### [Exercise aim]
Of the lines below, copy those that hold the word "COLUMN".

--- Provided material ---

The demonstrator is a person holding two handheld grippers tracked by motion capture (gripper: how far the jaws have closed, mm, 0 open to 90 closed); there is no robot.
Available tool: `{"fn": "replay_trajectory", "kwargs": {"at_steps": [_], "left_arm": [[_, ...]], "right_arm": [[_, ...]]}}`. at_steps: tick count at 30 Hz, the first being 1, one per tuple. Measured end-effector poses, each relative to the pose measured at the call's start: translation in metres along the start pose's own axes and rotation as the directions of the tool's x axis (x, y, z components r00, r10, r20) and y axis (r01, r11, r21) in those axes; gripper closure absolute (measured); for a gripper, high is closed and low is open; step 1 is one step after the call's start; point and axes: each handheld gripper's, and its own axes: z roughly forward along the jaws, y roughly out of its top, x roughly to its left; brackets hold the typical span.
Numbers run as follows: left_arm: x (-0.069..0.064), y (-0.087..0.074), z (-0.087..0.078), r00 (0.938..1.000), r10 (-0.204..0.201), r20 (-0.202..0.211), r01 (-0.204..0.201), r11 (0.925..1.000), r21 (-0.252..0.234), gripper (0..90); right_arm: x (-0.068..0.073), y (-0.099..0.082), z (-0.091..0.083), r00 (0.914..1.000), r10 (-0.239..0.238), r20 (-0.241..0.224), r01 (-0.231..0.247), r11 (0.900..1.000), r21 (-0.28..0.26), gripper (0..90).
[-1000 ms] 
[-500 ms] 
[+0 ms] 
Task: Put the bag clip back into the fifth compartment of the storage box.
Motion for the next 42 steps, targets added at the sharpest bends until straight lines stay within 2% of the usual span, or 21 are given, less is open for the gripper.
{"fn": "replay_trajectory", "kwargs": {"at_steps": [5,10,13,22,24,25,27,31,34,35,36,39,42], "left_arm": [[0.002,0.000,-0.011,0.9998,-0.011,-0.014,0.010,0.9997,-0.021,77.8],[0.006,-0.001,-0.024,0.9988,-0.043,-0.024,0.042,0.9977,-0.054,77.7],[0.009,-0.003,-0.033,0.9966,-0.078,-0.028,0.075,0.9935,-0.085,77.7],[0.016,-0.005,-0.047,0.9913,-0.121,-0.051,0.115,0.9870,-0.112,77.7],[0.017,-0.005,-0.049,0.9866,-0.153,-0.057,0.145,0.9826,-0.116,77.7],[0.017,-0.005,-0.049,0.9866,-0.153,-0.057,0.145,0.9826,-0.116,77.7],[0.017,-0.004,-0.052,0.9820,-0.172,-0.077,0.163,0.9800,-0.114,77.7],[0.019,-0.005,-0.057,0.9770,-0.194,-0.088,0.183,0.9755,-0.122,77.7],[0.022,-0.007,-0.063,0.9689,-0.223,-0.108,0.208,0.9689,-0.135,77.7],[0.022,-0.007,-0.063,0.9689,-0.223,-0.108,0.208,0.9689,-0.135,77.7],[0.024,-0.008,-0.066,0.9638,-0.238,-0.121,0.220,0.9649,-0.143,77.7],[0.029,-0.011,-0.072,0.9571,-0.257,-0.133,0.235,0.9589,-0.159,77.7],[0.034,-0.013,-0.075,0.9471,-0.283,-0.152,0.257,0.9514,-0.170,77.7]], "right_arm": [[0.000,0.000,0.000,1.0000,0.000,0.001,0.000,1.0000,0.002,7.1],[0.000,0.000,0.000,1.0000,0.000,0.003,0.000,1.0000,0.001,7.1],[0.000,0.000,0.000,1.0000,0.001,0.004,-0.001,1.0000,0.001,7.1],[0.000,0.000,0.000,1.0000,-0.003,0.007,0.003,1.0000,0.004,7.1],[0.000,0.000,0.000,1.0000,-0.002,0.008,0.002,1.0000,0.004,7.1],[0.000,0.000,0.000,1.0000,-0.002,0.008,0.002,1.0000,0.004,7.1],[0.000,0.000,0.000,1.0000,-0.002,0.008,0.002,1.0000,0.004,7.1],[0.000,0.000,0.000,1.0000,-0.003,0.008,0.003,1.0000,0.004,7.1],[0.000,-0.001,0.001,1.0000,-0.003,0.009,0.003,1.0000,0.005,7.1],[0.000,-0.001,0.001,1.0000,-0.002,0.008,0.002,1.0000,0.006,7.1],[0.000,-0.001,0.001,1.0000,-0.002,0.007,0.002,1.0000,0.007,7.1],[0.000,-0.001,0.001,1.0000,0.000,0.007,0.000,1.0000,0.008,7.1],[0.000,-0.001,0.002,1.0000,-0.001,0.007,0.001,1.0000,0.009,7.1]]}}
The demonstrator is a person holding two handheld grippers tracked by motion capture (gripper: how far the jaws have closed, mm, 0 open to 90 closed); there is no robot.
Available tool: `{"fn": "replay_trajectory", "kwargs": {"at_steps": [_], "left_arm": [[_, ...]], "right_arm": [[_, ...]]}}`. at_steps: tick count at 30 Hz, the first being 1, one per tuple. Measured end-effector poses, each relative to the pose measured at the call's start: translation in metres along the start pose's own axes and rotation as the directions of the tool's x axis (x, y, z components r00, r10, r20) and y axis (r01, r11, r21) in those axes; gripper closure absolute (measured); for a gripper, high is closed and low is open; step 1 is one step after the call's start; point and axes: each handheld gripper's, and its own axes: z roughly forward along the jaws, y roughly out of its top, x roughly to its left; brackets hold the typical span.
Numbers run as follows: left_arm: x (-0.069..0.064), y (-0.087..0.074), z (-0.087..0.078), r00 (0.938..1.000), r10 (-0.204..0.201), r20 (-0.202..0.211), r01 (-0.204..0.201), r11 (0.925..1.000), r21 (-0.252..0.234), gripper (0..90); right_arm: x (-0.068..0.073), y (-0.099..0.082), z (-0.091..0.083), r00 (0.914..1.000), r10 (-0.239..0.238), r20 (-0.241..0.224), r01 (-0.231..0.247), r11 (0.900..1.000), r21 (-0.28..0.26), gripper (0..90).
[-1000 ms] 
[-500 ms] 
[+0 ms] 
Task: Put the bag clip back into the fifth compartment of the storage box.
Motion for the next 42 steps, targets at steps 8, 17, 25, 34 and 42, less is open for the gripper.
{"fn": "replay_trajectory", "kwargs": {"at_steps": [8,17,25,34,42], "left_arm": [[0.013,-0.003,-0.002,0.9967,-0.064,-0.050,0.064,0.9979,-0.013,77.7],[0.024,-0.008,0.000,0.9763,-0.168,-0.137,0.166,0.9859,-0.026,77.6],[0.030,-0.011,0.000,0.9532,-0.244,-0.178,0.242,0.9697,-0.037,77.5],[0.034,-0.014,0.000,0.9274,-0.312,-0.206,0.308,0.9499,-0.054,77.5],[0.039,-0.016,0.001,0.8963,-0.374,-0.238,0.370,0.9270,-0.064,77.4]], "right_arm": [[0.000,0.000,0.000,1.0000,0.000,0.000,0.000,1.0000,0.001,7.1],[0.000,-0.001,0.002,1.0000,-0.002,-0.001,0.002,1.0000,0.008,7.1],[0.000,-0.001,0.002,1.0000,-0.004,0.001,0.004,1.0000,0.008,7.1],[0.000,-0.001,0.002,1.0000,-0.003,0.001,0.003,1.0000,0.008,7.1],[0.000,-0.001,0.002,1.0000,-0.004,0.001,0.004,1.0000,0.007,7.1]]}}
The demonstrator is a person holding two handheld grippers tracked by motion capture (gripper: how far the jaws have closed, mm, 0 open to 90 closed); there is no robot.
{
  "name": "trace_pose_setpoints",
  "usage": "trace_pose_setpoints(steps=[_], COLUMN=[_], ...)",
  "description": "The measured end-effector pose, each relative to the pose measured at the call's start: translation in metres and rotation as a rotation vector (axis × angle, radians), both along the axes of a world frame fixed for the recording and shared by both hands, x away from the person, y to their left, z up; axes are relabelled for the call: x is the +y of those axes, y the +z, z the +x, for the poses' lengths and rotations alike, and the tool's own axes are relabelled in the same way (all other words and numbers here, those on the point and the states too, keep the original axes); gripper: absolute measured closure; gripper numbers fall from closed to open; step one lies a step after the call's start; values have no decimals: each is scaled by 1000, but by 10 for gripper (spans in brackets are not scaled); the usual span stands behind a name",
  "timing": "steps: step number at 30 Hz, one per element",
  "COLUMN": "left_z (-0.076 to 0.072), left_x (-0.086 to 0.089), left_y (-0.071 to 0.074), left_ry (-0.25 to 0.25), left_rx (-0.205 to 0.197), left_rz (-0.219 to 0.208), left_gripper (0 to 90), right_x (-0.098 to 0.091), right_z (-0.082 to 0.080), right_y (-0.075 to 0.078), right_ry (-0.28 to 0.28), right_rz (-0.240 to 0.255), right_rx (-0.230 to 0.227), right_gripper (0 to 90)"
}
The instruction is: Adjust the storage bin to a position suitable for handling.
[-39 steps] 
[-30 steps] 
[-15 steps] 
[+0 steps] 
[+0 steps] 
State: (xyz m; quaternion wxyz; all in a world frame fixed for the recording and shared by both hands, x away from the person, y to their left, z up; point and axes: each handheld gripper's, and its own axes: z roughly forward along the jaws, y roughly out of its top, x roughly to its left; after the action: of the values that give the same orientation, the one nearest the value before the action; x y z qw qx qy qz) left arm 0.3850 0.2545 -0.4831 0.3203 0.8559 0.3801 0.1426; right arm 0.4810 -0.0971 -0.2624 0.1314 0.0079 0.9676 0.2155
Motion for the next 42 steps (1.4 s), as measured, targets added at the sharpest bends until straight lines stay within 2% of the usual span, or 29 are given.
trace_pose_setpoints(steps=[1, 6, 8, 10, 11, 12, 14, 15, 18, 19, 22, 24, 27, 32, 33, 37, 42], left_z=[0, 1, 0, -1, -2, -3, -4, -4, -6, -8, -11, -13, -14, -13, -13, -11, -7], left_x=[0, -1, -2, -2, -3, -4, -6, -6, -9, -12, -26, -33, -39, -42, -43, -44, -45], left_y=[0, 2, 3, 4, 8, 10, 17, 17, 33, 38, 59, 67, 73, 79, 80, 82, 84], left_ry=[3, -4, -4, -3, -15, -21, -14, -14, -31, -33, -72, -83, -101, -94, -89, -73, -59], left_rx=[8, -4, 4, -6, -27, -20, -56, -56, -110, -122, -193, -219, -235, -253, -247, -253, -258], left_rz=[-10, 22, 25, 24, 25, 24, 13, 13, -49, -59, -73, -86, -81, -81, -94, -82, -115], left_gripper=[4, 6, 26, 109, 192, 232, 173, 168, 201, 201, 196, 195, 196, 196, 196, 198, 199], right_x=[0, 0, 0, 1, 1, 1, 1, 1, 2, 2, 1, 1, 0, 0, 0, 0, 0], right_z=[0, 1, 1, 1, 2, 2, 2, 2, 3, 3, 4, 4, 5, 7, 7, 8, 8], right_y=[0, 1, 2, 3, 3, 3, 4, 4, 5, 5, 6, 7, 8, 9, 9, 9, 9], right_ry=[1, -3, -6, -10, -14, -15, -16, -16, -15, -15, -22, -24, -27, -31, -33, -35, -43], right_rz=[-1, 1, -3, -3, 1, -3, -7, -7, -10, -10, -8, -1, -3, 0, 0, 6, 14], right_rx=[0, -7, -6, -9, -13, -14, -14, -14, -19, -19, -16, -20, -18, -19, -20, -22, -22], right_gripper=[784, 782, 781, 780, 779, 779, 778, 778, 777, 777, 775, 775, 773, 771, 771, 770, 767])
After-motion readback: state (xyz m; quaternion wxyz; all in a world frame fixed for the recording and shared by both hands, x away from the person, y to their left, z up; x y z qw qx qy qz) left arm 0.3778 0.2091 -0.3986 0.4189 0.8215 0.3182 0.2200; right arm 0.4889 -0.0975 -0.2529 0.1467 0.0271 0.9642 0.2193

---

### [Expected answer]
  "usage": "trace_pose_setpoints(steps=[_], COLUMN=[_], ...)",
  "COLUMN": "left_z (-0.076 to 0.072), left_x (-0.086 to 0.089), left_y (-0.071 to 0.074), left_ry (-0.25 to 0.25), left_rx (-0.205 to 0.197), left_rz (-0.219 to 0.208), left_gripper (0 to 90), right_x (-0.098 to 0.091), right_z (-0.082 to 0.080), right_y (-0.075 to 0.078), right_ry (-0.28 to 0.28), right_rz (-0.240 to 0.255), right_rx (-0.230 to 0.227), right_gripper (0 to 90)"

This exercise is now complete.